Aim of the task – Print, unchanged, the line containing "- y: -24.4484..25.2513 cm" along with all lines that follow it to the end of the listing.

BEGIN

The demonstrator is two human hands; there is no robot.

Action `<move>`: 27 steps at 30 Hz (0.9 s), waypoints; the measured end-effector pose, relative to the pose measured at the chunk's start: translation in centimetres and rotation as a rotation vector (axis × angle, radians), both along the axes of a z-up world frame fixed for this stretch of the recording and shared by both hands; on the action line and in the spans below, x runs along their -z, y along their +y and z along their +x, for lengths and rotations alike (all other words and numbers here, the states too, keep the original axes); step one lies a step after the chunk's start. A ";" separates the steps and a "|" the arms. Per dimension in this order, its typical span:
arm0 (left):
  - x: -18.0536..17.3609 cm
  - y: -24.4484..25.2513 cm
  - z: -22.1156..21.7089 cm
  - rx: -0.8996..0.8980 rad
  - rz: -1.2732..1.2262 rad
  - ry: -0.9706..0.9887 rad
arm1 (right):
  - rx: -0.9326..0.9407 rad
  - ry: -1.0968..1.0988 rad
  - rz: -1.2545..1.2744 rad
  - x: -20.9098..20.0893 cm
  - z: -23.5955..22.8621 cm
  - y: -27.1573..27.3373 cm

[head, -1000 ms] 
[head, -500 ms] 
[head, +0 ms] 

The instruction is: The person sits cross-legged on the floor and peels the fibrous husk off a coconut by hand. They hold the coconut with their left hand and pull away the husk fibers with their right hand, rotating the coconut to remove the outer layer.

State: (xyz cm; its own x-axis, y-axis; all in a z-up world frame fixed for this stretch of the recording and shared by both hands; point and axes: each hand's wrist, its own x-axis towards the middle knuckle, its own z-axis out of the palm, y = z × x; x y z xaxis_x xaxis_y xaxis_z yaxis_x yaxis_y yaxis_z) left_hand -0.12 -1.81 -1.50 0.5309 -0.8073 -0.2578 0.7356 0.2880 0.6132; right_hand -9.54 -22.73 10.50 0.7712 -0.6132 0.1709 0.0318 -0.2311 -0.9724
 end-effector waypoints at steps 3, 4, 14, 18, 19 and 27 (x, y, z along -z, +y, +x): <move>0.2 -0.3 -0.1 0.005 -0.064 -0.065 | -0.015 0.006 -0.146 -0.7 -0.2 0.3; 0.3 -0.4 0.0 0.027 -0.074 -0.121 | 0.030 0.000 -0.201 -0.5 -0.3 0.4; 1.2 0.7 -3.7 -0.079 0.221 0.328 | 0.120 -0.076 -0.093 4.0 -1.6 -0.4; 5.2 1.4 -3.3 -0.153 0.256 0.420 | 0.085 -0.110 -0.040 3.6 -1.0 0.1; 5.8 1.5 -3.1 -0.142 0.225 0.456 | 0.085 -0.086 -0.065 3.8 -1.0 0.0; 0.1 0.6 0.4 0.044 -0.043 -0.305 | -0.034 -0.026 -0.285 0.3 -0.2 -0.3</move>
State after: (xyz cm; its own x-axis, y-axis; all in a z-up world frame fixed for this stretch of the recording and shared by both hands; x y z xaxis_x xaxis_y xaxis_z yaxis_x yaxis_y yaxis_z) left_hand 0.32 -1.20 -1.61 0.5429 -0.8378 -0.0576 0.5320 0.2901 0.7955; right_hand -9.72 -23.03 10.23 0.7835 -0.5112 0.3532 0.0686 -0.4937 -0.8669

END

Answer section –
  - y: -24.4484..25.2513 cm
  - z: -22.1156..21.7089 cm
  - rx: -0.8996..0.8980 rad
  - rz: -1.2732..1.2262 rad
  - ry: -0.9706..0.9887 rad
arm1 (right):
  - rx: -0.9326..0.9407 rad
  - ry: -1.0968..1.0988 rad
  - rz: -1.2545..1.2744 rad
  - x: -20.9098..20.0893 cm
  - z: -23.5955..22.8621 cm
  - y: -27.1573..27.3373 cm

[head, -1000 ms] 
[head, -500 ms] 
[head, +0 ms] 

The instruction is: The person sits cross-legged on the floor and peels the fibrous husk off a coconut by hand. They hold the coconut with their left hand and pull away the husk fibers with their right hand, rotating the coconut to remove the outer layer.

State: (xyz cm; its own x-axis, y-axis; all in a z-up world frame fixed for this stretch of the recording and shared by both hands; point and axes: each hand's wrist, its own x-axis towards the middle knuckle, its own z-axis out of the palm, y = z × x; x y z xaxis_x xaxis_y xaxis_z yaxis_x yaxis_y yaxis_z) left_hand -0.12 -1.81 -1.50 0.5309 -0.8073 -0.2578 0.7356 0.2880 0.6132; right_hand -9.54 -22.73 10.50 0.7712 -0.6132 0.1709 0.0318 -0.2311 -0.9724
 end-effector waypoints at steps 3, 4, 14, 18, 19 and 27 (x, y, z along -z, +y, +x): <move>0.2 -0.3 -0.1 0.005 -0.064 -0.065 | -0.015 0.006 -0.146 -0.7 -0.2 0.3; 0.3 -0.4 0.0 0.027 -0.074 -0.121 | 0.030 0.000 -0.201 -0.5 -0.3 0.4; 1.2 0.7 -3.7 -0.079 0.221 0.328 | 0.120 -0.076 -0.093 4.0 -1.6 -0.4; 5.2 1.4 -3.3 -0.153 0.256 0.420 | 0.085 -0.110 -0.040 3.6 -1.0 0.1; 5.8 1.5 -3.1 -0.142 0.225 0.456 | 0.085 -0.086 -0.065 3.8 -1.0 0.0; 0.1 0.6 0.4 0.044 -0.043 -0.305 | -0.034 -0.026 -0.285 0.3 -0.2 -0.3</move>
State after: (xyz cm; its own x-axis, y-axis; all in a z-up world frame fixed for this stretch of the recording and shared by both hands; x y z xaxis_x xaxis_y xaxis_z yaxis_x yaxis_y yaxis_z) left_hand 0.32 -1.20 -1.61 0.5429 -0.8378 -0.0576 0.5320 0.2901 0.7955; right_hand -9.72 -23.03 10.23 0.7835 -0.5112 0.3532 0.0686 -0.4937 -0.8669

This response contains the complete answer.